5. We will help you save money if we can
It’s always worth seeing your pharmacist before your doctor if you have a minor aliment. With issues like hay fever, a sore throat or cold and flu, you may not necessarily need something on prescription:
“You can always come and see us and we can recommend something over-the-counter. However if you do get a prescription it’s still always worthwhile checking if it’s available over-the-counter. We can also help with recommending a pre-payment certificate. If you get more than three medicines in four months, it is cheaper for you to get a pre-payment certificate. The charge for a single prescribed medicine is £8.60, whereas a three-month PPC will cost you £29.10 and a 12-month PPC £104.00,” says Rita.
6. We can administer vaccines
Pharmacists are not only able to counsel people but some are now able to administer vaccines. Most pharmacies now offer flu vaccinations during the winter months. This means that you can get a flu vaccine at a time that suits you without having to visit the doctor’s surgery.
7. We don’t want you to feel embarrassed
What most people don’t realise is that most of the pharmacies now have private consultation rooms so there’s no need to worry about standing in the middle of a pharmacy and explaining your symptoms. Rita explains:
”You can chat to your pharmacist in private and if they can’t help with an over-the-counter treatment for you, they’ll tell you where to go to get help. For example, the emergency contraceptive and some pharmacists are signed up so they can actually give emergency contraceptives to 16-24 year olds free of charge.”
8. We’re the most accessible healthcare professionals
Pharmacists are the first port of call and the most accessible healthcare professionals on the high street. The Pharmaceutical Services Negotiating Committee have said that 95% of the population in England has access to a community pharmacy within a 20 minute walk.

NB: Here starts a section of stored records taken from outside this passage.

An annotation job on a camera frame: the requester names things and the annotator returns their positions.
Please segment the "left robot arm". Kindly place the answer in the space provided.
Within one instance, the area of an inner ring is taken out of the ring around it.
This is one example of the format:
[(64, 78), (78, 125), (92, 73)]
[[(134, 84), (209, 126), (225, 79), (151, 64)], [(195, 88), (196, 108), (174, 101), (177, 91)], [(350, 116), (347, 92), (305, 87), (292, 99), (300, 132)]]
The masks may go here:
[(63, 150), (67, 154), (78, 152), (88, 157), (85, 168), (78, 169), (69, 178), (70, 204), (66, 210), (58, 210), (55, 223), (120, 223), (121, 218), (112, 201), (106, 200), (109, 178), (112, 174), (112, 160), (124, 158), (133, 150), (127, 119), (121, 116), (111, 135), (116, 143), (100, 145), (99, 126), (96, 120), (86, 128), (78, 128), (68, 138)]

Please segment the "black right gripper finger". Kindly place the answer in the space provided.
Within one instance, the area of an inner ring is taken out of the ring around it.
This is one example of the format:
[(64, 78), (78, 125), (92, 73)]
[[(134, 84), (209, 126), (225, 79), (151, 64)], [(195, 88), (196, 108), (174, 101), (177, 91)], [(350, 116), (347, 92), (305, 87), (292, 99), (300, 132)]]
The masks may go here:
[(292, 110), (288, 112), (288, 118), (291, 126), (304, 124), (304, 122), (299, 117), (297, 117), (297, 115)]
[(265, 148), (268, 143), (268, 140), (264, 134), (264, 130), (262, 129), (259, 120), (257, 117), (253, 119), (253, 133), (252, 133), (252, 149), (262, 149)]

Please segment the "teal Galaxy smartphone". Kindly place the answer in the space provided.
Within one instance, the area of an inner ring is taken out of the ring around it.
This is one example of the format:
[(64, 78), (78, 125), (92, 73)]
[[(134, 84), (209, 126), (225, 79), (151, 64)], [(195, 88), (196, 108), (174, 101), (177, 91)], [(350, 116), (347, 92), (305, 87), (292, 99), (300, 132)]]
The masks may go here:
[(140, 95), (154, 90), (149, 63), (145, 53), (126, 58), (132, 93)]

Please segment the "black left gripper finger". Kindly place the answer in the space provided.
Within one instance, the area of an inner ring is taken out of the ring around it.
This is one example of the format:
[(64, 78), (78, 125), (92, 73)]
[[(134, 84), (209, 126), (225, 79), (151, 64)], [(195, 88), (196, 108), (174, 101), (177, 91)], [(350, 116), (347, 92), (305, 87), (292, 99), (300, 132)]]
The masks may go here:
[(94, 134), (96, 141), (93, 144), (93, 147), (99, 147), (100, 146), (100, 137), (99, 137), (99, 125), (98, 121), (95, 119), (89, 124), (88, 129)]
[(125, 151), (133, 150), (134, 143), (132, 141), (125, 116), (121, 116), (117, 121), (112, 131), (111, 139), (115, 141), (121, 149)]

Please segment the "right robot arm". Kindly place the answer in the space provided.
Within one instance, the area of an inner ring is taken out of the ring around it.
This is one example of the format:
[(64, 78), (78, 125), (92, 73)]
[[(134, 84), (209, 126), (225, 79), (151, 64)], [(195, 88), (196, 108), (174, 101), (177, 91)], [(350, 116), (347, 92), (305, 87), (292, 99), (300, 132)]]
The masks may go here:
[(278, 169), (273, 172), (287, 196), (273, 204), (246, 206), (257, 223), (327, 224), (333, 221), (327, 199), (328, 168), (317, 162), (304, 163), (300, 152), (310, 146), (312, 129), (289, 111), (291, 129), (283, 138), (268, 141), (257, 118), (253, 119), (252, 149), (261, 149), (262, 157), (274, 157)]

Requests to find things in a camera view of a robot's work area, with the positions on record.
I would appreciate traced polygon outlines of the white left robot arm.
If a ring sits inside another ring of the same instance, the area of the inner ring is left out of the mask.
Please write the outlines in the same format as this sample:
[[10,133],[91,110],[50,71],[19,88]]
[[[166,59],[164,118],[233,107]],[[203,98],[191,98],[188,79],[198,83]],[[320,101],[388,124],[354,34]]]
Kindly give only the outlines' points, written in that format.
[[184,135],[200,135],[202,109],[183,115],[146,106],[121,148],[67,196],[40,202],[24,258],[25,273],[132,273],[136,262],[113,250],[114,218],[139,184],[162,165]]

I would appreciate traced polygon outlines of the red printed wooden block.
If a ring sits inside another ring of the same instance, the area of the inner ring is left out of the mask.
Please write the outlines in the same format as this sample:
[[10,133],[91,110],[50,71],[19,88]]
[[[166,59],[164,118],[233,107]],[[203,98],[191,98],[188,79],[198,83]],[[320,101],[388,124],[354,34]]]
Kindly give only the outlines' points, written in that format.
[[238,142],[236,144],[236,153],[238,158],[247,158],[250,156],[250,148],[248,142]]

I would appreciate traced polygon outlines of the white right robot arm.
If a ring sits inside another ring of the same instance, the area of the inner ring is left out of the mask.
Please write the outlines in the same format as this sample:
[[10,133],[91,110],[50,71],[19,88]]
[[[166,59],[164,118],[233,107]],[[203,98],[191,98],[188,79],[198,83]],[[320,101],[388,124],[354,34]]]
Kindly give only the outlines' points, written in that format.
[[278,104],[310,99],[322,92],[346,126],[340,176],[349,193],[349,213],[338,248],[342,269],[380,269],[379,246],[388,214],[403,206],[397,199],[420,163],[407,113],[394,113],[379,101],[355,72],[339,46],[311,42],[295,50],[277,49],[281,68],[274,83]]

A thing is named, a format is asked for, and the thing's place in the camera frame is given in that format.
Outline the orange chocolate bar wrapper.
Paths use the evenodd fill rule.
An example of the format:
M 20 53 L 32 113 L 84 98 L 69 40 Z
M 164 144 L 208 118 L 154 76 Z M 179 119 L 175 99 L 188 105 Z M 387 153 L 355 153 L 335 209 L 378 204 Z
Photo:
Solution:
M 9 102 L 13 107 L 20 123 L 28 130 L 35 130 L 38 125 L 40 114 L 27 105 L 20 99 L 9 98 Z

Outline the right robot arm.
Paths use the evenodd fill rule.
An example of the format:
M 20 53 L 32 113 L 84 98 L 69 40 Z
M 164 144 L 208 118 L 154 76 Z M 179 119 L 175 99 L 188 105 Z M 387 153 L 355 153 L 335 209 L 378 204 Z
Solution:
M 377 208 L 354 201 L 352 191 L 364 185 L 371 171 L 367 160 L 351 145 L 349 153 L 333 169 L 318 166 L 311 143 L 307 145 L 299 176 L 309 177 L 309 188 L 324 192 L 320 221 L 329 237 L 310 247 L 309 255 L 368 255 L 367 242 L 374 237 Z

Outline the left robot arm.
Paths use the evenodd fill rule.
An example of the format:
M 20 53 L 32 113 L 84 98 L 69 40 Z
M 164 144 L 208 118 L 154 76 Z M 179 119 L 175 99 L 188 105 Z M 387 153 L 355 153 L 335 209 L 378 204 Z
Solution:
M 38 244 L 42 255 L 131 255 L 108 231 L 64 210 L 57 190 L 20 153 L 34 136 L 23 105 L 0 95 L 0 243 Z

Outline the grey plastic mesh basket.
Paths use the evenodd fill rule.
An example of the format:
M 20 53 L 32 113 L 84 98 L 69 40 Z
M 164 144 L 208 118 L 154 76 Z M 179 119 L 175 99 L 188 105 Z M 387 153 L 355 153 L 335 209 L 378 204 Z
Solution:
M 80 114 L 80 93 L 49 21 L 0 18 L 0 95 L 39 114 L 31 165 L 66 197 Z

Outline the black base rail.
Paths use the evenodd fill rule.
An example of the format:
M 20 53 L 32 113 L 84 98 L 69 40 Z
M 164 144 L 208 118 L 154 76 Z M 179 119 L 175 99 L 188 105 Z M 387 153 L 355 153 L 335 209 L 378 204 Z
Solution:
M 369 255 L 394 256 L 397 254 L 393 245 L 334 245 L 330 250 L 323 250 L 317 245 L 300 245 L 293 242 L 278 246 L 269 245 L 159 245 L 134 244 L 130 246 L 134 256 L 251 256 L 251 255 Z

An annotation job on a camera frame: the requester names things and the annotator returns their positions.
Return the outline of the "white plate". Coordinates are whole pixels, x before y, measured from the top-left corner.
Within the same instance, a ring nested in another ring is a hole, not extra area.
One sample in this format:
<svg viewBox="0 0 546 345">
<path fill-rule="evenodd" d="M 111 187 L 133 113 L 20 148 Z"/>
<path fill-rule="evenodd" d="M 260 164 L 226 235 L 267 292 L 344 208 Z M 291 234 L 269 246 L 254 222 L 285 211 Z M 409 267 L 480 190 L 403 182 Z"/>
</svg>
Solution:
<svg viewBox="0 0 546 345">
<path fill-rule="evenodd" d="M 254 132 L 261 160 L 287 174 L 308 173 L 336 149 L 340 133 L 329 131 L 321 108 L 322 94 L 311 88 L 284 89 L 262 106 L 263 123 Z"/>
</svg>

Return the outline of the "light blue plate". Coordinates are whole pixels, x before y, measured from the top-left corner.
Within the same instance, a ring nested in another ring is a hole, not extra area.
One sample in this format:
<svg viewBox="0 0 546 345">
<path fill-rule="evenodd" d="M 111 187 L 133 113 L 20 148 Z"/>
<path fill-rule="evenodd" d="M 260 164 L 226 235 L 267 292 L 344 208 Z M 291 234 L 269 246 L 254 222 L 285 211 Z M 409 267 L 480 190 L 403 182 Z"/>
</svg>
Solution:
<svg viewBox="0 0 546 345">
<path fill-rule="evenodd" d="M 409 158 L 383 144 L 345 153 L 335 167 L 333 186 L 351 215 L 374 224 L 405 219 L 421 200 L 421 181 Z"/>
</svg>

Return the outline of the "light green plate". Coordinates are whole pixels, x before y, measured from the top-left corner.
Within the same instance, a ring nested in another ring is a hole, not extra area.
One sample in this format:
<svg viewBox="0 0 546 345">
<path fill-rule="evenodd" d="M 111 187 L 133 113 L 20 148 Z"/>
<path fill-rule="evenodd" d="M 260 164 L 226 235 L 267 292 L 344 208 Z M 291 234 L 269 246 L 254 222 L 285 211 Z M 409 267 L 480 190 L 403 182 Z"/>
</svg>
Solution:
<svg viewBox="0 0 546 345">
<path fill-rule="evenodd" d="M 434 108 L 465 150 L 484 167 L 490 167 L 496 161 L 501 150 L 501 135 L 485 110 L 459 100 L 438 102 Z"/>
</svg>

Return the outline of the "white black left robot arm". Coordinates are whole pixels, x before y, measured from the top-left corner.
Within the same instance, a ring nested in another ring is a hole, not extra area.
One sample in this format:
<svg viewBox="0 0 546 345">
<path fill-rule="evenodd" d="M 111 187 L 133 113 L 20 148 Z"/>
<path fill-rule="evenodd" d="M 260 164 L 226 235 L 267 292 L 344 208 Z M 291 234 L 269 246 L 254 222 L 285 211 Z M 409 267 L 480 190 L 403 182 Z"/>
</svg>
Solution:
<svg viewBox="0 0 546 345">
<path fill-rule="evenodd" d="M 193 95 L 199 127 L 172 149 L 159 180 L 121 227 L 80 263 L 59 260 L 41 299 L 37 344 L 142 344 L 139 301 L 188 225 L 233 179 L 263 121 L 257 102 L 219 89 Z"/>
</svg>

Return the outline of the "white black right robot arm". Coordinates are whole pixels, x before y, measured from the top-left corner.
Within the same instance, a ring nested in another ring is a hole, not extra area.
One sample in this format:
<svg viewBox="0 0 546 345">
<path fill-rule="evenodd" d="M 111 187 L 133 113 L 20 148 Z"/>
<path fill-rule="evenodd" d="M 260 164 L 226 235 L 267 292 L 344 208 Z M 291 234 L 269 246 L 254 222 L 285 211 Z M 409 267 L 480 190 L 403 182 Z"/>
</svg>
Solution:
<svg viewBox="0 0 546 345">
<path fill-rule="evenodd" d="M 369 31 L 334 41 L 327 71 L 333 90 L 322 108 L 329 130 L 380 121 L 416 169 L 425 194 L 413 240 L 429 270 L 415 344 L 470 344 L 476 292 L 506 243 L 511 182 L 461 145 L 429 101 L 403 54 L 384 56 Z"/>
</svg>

9. Be consistent with your meds
It’s something that most of us forget to do at some point, but taking your medicine regularly at the same time each day is incredibly important. If you have a long-term condition, like diabetes or high blood pressure that requires you to take your medicine daily, it’s important that you remember to take it as directed. Rita says:
”Taking your medicine at the same time each day, placing your medicine next to the cup or bowl you use for breakfast every morning or setting an reminder alarm on your phone help you remember to take your medicine.”
Also before you leave the pharmacy, read the label printed on your medicine container. Check that it has your name on it and make sure you understand the directions on when and how to use/take the medication. And if you don’t, please ask!